We have a series of conferences with $4^n-3^n$ attendees. We started with the second in the series for 7 attendees. The caterer provided a 3-top and 4-top table. She said, "We can use two table sizes for each event: a $(2^n)$-top and a $(2^n-1)$-top, which will allow us to configure the exact seating."
The next event will have 37 attendees and 7-top and 8-top tables, where we use 2 8-tops and 3 7-tops. The event number is $n.$
Is there a combinatorial method to determine how many of each size is required?

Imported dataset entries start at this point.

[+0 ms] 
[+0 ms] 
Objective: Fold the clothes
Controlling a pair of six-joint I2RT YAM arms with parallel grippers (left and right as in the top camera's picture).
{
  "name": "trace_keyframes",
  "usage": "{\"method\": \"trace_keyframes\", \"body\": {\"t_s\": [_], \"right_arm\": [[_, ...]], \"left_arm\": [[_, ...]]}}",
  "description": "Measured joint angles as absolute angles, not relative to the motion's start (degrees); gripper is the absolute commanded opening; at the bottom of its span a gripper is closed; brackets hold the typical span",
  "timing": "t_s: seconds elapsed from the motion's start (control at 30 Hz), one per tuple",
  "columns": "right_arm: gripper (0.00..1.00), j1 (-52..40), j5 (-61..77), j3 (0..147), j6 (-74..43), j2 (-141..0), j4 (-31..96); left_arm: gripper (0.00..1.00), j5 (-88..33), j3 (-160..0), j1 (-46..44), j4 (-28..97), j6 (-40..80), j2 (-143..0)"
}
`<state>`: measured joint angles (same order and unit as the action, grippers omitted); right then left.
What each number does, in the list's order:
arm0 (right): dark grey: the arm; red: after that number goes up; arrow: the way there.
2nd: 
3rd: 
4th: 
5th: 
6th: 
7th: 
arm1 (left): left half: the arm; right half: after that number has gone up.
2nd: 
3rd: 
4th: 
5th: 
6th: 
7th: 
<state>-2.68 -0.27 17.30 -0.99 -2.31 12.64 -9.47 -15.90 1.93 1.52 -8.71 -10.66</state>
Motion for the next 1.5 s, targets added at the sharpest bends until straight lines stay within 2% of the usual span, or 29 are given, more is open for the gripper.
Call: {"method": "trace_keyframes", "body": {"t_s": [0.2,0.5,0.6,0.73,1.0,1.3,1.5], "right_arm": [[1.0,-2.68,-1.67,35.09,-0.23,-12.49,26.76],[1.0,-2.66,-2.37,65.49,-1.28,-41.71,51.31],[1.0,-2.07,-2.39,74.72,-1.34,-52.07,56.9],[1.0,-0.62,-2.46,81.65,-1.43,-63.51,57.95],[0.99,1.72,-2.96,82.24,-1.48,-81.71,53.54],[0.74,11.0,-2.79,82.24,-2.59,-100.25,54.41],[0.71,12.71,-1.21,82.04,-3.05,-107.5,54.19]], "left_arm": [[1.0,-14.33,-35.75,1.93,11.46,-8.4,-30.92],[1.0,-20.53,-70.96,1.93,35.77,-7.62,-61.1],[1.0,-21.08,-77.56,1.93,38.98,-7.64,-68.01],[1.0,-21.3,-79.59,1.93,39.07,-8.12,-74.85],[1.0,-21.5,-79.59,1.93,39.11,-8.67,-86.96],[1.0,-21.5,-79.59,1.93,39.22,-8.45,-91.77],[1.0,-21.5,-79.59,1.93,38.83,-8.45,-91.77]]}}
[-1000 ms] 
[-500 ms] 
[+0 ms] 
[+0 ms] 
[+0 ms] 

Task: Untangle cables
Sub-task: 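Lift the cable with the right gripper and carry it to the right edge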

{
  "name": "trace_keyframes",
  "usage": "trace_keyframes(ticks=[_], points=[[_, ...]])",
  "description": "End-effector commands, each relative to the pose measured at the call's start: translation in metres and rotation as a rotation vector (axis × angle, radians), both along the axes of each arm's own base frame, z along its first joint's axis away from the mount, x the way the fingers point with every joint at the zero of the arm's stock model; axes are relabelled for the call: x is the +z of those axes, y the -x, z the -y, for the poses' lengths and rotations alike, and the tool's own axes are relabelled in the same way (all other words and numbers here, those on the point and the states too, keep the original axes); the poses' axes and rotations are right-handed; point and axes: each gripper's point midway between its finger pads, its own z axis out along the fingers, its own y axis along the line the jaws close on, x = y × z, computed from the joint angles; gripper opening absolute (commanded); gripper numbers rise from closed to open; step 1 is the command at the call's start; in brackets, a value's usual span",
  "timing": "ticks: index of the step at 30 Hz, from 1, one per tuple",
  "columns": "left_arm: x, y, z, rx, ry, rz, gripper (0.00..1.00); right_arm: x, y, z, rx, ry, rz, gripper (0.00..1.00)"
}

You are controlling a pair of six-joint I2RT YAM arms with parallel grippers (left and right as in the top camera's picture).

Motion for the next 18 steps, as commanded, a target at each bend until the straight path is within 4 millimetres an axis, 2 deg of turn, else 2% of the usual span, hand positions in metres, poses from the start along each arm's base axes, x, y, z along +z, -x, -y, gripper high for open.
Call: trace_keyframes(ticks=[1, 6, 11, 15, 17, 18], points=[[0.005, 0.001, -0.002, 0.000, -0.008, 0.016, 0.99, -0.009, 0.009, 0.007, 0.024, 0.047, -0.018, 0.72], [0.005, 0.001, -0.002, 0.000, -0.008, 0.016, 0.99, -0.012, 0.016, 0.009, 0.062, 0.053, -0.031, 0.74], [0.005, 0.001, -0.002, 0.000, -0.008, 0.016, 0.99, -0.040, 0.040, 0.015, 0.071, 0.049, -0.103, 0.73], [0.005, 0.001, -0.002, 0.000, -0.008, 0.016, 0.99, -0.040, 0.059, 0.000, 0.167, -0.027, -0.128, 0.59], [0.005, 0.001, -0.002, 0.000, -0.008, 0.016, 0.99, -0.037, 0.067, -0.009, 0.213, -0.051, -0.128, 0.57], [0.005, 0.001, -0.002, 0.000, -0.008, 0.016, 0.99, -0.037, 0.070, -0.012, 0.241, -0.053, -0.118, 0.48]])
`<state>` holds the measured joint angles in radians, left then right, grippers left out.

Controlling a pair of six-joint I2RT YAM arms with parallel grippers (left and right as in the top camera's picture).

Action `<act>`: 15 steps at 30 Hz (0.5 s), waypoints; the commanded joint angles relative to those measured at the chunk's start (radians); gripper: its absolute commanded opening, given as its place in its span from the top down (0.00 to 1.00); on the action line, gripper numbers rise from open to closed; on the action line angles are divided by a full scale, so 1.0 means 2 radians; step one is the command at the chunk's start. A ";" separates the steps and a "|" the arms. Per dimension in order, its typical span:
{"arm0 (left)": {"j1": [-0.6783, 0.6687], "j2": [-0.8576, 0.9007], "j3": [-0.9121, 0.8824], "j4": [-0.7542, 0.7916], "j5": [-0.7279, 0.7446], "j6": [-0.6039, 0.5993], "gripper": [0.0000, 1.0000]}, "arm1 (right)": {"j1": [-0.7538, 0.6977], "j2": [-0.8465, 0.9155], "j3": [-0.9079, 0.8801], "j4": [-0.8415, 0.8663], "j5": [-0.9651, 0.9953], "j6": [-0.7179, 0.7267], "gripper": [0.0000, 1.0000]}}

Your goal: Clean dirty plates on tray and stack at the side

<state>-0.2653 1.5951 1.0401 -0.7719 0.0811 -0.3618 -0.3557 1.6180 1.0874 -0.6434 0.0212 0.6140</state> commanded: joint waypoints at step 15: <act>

We are looking for $a,b\in\mathbb{N}$ such that $$ 4^n - 3^n = a2^n + b(2^n-1). $$ Assuming that there is a solution you can find it as follows: Let $k$ and $d$ be such that $$ 0\le d = k2^n -\left(4^n-3^n\right) \le 2^n. $$ If $d\le k$, then your solution is given by $a = k-d$ and $b = d$, as $$ a2^n + b(2^n-1) = (k-d)2^n + d(2^n-1) = k2^n - d = 4^n-3^n. $$ If $d>k$, then there is no solution. In your example we have $$ 5\times2^3 -\left(4^3-3^3\right) = 5\times 8-37 = 3 \le 8. $$ So we have $k=5$ and $d=3$, which give $a=5-3=2$ and $b=3$, as in your solution.